SKINNER'S PURPOSE is to prove the humanists wrong. This most intimate of case studies documents almost every behavioral influence in his life. Vignettes of ancestors three generations back provide the genetic angle. Next comes the history of reinforcements and punishments which channel his growth. As a boy, for instance, he stole a trinket from a store, and felt guilty for a week. Later we learn of family field trips to prisons, and a grandmother's promises of hell "like the inside of a potbellied stove" for sinners. The connection is obvious.
By its nature, such a self-study is liable to lack objectivity. Dr. James Watson, the founder of behavioral psychology, pointed out that none of our knowledge can depend on data in which the observer and the observed are in the same person. The prohibition was lamentable, from the viewpoint of a fuller understanding of human behavior--after all, who but the individual himself is always present, with a front-seat view of everything he does? Freud recognized the risks involved in self-analysis, but rejected the loss to the behavioral sciences imposed by Watson's prohibition and so ignored it. Through exhaustive self-examination, he arrived at the principles of introspective psychology. Skinner overcomes the stricture by stepping outside himself. He considers only those aspects of himself which are publicly observable. The book includes excerpts from high school compositions, letters home, and his early poetry (which would have been better off only privately observable.)
AT THIS POINT I must confess a certain bias in this review. I have long admired Skinner and his philosophy. He holds out to the uninitiated a few reasonable axioms. Once you swallow them--as I did--you are swept along by a dogma as internally consistent and all-encompassing as Marxism. With precision and specificity, Skinner tackles the philosophical dilemmas of the ages--free will, consciousness, and "the good." But the person Skinner leaves us with is a mere puppet, without purpose and dignity. He speaks of the self as nothing more than "the small part of the universe which is within one's own skin."
What sort of relationship does such a man have with himself? Long before he turned to psychology--which was not until his twenties--he kept careful diaries of interesting occurrences. He hoped to be a writer then and composed poems and short stories by the notebook. Wittingly or not, almost all had a common protagonist--himself. Skinner was preoccupied with himself throughout his youth, but only as an alien object, a specimen. (In his first experiment with behavior modification, he invented a Rube Goldberg contraption to raise a "Hang Your Pajamas" sign in his doorway when he stepped out of bed.)

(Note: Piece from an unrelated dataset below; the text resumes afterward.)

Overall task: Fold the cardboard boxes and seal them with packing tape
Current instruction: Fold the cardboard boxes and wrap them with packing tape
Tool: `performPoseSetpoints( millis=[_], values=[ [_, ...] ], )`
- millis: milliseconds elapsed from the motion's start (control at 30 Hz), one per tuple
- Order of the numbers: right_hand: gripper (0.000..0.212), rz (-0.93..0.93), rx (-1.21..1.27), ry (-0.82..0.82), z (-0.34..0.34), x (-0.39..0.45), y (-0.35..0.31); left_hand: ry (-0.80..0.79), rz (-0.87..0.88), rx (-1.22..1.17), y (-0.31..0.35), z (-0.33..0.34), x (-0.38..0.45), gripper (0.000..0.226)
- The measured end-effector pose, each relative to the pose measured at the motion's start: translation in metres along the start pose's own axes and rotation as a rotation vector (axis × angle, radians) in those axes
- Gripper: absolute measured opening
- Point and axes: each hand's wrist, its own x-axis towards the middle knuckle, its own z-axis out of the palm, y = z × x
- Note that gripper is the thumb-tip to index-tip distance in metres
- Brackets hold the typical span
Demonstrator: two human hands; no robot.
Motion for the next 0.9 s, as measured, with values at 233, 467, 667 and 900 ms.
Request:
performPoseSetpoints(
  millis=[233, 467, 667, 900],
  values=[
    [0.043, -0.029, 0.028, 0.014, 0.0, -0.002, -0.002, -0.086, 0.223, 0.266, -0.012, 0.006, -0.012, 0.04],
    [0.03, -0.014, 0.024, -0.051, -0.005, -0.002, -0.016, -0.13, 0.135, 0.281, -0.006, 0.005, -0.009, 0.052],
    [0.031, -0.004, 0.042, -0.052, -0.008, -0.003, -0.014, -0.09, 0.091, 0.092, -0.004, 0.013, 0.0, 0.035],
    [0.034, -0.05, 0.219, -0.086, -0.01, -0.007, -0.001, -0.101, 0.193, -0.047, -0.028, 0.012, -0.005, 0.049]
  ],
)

Particulars of My Life, the opening volume of Skinner's autobiography, ends as he packs his bags to leave for graduate study in psychology at Harvard. Still to come are his years of pioneering research, his prolific writing career, and his eventual rise to the position of spokesman for the school of behavioristic psychology. The book does have its personable side, for Skinner doesn't balk at recounting more commonplace exploits that we can sympathize with: for example, his bumbling adolescent sexual adventures, reminiscent of those of Holden Cauldfield and Woody Allen. But although ordered, it is not cohesive, and appeals mainly to a circle of dedicated admirers curious about this "queer bird's" personal history and feelings about himself. The episodic sit-on-my-knee-grandson-and-I'll-tell-you-a-story style might well put the general reader to sleep before grandpa.